The FTC is now sending letters to merging entities warning them that the agency may consider a combination illegal even if the companies decide to merge.

“Companies that choose to carry out transactions that have not been thoroughly investigated do so at their own risk,” the regulator said in a statement on Tuesday.

The alert can give hospitals merging at a steady pace a break. Unraveling agreements once they have already been concluded can be costly and complex. Pre-merger filings give regulators the ability to stop anti-competitive mergers before a deal is reached, thus avoiding harming consumers and businesses in the meantime.

The FTC received 343 pre-merger requests in July, more than three times the amount of July of last year, when 112 transactions were submitted for review.

So far this year, more than 2,000 transactions have been submitted during the month of July, according to FTC figures, eclipsing the 815 filings during the same period last year.

Federal regulators have already forced hospitals to unwind the mergers.

The FTC forced ProMedica to unwind its takeover of St.
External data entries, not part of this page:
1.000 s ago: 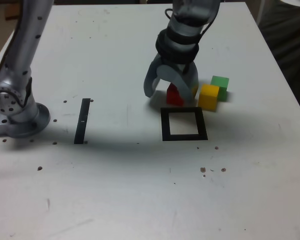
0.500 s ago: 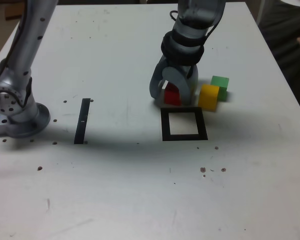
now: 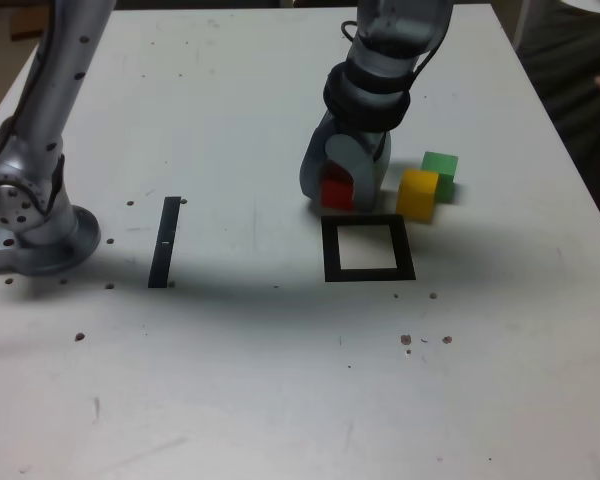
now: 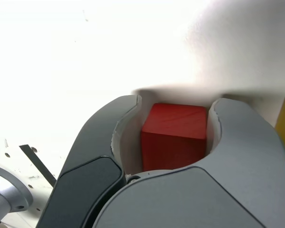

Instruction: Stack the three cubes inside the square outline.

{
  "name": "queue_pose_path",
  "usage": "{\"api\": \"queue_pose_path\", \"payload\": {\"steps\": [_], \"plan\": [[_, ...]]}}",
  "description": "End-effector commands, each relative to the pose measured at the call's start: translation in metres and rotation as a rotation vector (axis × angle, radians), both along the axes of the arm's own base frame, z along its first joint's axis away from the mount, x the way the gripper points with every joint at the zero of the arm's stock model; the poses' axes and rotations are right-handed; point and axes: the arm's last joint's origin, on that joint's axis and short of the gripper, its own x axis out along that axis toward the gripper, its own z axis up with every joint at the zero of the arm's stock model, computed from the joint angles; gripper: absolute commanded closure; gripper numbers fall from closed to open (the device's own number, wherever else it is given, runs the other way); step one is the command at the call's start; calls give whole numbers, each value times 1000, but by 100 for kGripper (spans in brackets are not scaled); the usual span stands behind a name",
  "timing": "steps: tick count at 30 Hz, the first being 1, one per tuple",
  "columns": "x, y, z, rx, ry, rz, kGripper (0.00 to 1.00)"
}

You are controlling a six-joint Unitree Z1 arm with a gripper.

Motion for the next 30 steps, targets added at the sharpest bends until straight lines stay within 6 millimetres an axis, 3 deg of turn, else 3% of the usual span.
{"api": "queue_pose_path", "payload": {"steps": [1, 12, 20, 30], "plan": [[-2, -5, 10, 5, -24, 11, 62], [-16, -41, 38, -4, -73, 168, 61], [-11, -59, 36, -56, -77, 268, 61], [-1, -64, 26, -75, -37, 341, 62]]}}
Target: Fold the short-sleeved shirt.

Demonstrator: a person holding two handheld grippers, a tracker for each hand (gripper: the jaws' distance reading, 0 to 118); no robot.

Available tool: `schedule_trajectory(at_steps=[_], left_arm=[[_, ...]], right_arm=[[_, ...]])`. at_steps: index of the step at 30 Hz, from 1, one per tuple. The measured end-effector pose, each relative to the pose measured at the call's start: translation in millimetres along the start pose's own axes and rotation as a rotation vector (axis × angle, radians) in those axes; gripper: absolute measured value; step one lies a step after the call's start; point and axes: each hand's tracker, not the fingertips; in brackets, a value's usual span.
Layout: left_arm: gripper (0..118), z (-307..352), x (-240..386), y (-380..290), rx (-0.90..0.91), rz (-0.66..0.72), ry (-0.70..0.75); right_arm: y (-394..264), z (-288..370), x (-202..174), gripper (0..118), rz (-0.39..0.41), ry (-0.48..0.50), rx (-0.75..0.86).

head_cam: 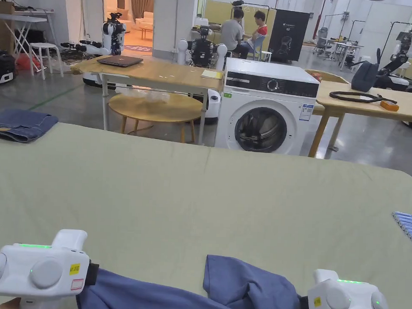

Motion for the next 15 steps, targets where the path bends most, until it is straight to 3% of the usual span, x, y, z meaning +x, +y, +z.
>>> schedule_trajectory(at_steps=[7, 15], left_arm=[[0, 19.9, -3.8, 13.3, 0.067, 0.005, -0.015], [0, 81.5, -26.9, 53.1, 0.234, 0.025, 0.011]], right_arm=[[8.1, 30.0, 16.4, 0, -0.046, 0.031, 0.176], [31.8, 146.8, 15.7, 0, -0.033, -0.024, 0.471]])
Luke’s Hospital in the Toledo area after alleging the deal would severely hamper competition. The FTC then approved a divestiture plan in 2016 after a long court battle.
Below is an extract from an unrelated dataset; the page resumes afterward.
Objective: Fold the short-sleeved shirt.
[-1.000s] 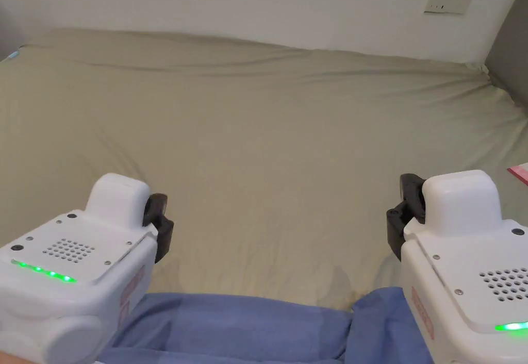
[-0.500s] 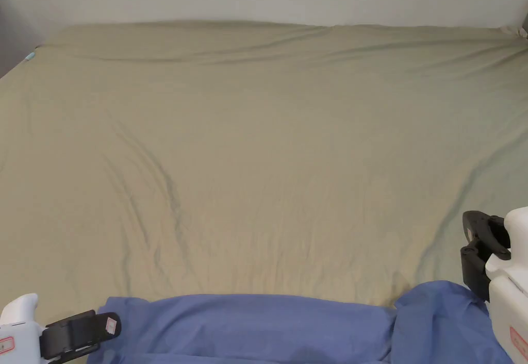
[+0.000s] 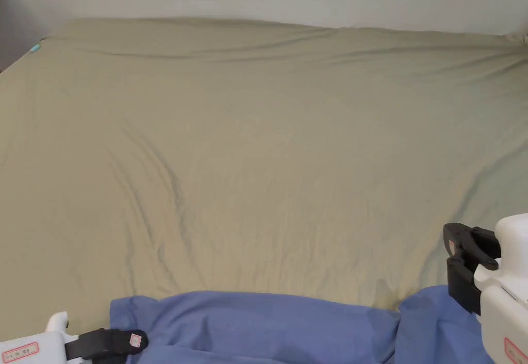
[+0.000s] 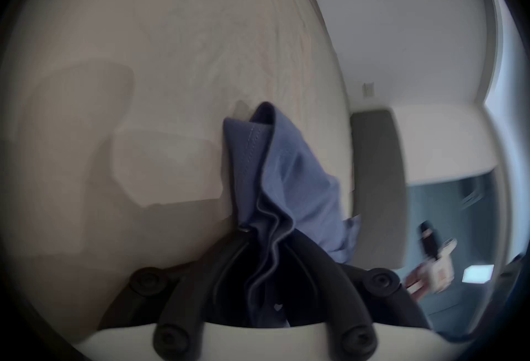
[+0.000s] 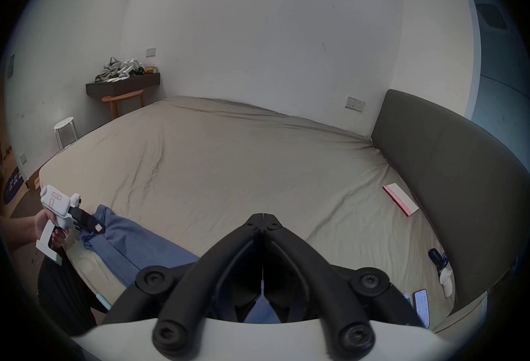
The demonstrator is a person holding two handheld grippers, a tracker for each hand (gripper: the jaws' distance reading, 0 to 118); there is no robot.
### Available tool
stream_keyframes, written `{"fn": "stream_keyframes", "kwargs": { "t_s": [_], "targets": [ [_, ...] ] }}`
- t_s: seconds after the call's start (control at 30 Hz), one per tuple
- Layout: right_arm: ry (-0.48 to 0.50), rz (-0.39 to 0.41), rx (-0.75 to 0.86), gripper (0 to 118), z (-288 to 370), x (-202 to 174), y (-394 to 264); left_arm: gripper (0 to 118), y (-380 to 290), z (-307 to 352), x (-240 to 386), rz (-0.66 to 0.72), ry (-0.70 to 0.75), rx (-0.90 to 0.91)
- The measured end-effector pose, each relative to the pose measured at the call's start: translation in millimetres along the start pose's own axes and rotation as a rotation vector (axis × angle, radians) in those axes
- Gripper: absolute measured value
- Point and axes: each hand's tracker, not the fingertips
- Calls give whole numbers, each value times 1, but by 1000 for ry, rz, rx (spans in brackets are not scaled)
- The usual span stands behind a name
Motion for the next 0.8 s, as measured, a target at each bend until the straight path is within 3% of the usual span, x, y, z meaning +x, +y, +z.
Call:
{"fn": "stream_keyframes", "kwargs": {
  "t_s": [0.03, 0.13, 0.27, 0.6, 0.8],
  "targets": [
    [4, -4, 2, 2, 2, 1, 1, 7, -2, -1, 2, 62, 3, 3],
    [3, -14, 8, 2, 7, 6, 4, 6, -4, 5, 28, -174, 164, 3],
    [-15, -23, 8, 2, 8, 11, 4, 6, -1, 12, 53, -284, 270, 37],
    [-38, -14, 14, 2, 15, 12, 0, 6, 10, 38, 87, -404, 283, 94],
    [-49, -15, 16, 2, 19, 17, -2, 6, 23, 62, 93, -409, 302, 163]
  ]
}}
The latest FTC alert comes as agreements with hospitals are expected to be subject to further scrutiny under a recent executive order from President Joe Biden.

It came even as the FTC signaled its intention to prioritize enforcement in a number of key industries, including healthcare.

Additionally, last year the FTC said it was expanding a key tool in its arsenal to potentially help monitor future transactions.

Mergers that exceed a certain threshold – currently $ 92 million – are required to submit a pre-merger case to the FTC under the Hart-Scott-Rodino Act.

The filing opens a review period during which the FTC and the Department of Justice investigate the agreement.

Typically, agencies have 30 days to determine if additional information is needed. If so, the deal is put on hold until the companies respond with the necessary information, and after that, the agencies have a limited number of days to file a dispute if they find the reconciliation illegal.

The FTC can also end the waiting period earlier, which allows the transaction to continue.

However, the agency reserves the right to challenge any agreement, whether or not it has been reviewed.